The bottom line take away of the DiamondCluster study is that IT outsourcing will continue to grow despite all the hiccups (or chronic indigestion depending on your point of view) associated with this practice. The good news is that companies seem to be learning something from their experiences. They are getting smarter about what, why and how they outsource and are more realistic about the benefits they expect and the challenges they must overcome if they are to achieve their goals.

These conclusions about IT outsourcing will of course provide little comfort to the legions of IT workers across the country hoping their job isn’t the next one to get a one-way ticket overseas. If you are one of them, take heart. There are several things you can do to avoid being put out on the street as a result of the growth in outsourcing activities that companies indicate they intend to continue.
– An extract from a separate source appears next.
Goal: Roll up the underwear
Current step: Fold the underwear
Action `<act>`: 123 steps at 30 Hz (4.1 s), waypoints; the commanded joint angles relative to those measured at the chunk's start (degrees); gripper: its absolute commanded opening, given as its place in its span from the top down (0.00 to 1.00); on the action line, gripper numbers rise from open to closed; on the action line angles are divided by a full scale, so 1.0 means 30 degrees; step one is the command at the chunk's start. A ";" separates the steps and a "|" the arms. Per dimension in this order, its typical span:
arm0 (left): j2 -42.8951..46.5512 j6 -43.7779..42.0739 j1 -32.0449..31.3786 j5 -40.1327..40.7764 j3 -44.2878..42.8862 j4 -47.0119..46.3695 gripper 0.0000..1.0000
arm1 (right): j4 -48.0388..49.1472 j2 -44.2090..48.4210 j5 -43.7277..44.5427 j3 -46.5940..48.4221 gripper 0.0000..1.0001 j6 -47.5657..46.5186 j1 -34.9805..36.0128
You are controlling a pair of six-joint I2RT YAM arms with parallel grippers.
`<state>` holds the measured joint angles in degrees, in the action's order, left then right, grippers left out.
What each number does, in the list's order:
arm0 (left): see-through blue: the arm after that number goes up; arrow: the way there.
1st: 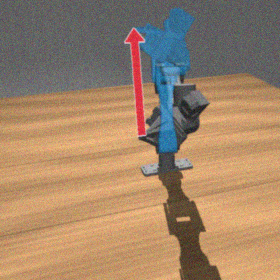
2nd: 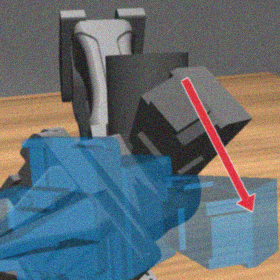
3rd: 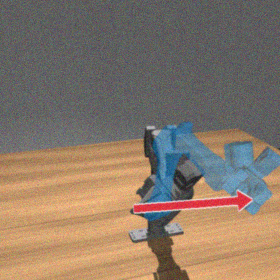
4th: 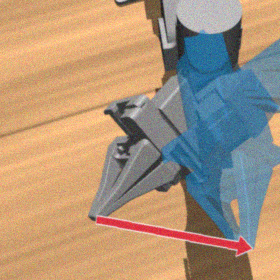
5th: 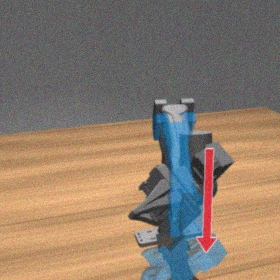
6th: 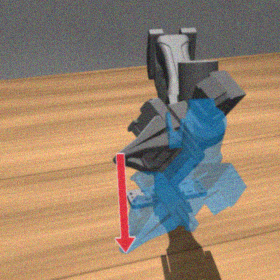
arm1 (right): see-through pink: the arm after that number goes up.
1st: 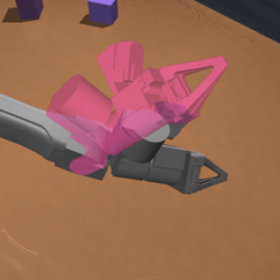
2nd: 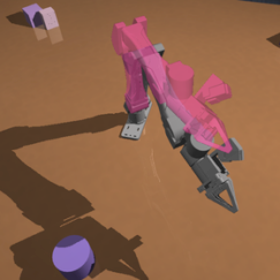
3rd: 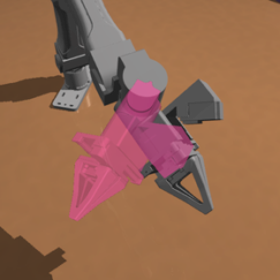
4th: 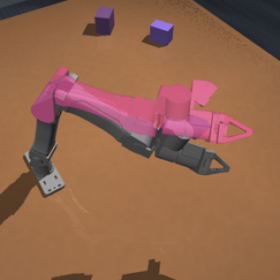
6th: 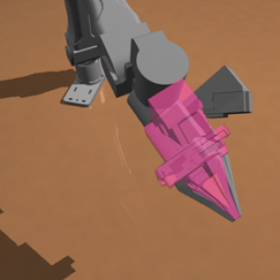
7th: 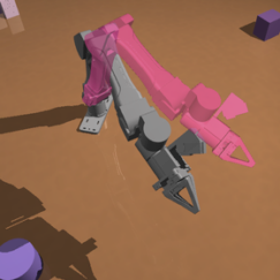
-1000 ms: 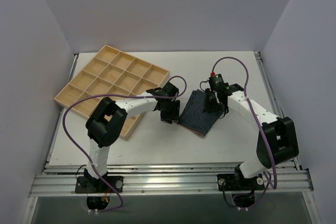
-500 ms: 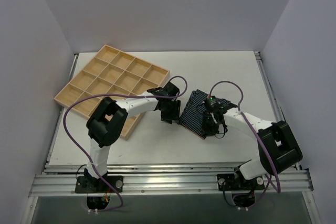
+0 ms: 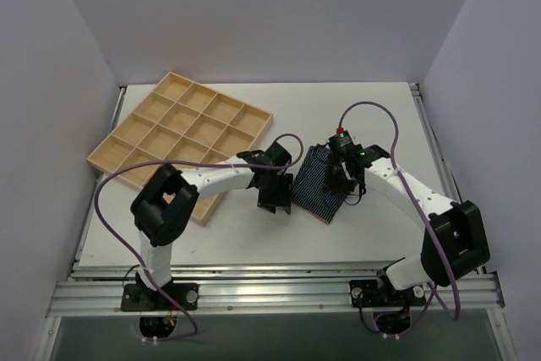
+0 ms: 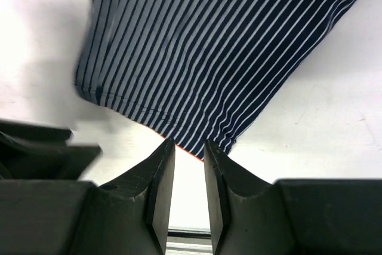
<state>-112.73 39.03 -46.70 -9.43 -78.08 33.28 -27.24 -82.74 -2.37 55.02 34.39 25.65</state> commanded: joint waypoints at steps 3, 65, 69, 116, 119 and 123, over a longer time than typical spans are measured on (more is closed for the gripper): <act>0.3005 0.0442 0.0330 -0.1393 -0.0219 -0.0164 0.36 | -0.2432 0.1679 0.1289 0.1404 0.76 0.0078 -0.0024; 0.2686 0.1701 0.3287 -0.1192 -0.1129 0.0712 0.33 | 0.2052 -0.9891 0.0732 0.6824 0.74 -0.3348 -0.4627; 0.1689 0.1173 0.4519 -0.1601 -0.2036 0.0948 0.33 | 0.1292 -0.8634 0.1573 0.6590 0.72 -0.3378 -0.4595; 0.8601 0.1406 0.8798 -0.1016 0.0921 0.2736 0.34 | -0.4424 -0.4032 1.0517 0.1756 0.69 0.4972 1.2632; 0.8514 0.1435 0.8798 -0.1104 0.0979 0.2619 0.34 | -0.4629 -0.4002 1.0400 0.1902 0.69 0.5059 1.2661; 0.8367 0.1406 0.8798 -0.1134 0.0921 0.2590 0.34 | -0.4688 -0.4264 1.0604 0.1845 0.67 0.5002 1.2662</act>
<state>-87.72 44.23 -20.60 -12.01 -74.15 41.04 -37.26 -96.84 25.91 59.35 48.01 63.18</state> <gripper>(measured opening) 0.657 0.321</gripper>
Work to ensure your skills are not generic. Take time to learn about the business. Take a user to lunch. Make some customer visits with the sales force. Take calls in the customer care center. Visit the distribution center. Have a stroll around the factory floor. The more you know about how your company uses IT, and what it needs to do to get more value from it, the better off you’ll be. Learn to speak the language of the business. Appreciate the problems that your co-workers in other departments face and how IT can solve them or make them worse.

Doing these things will not only diminish the chances of your job being outsourced in the first place, it will also help you become one of the critical resources that so many companies in these studies say they intend to redeploy to more critical activities as a result of outsourcing.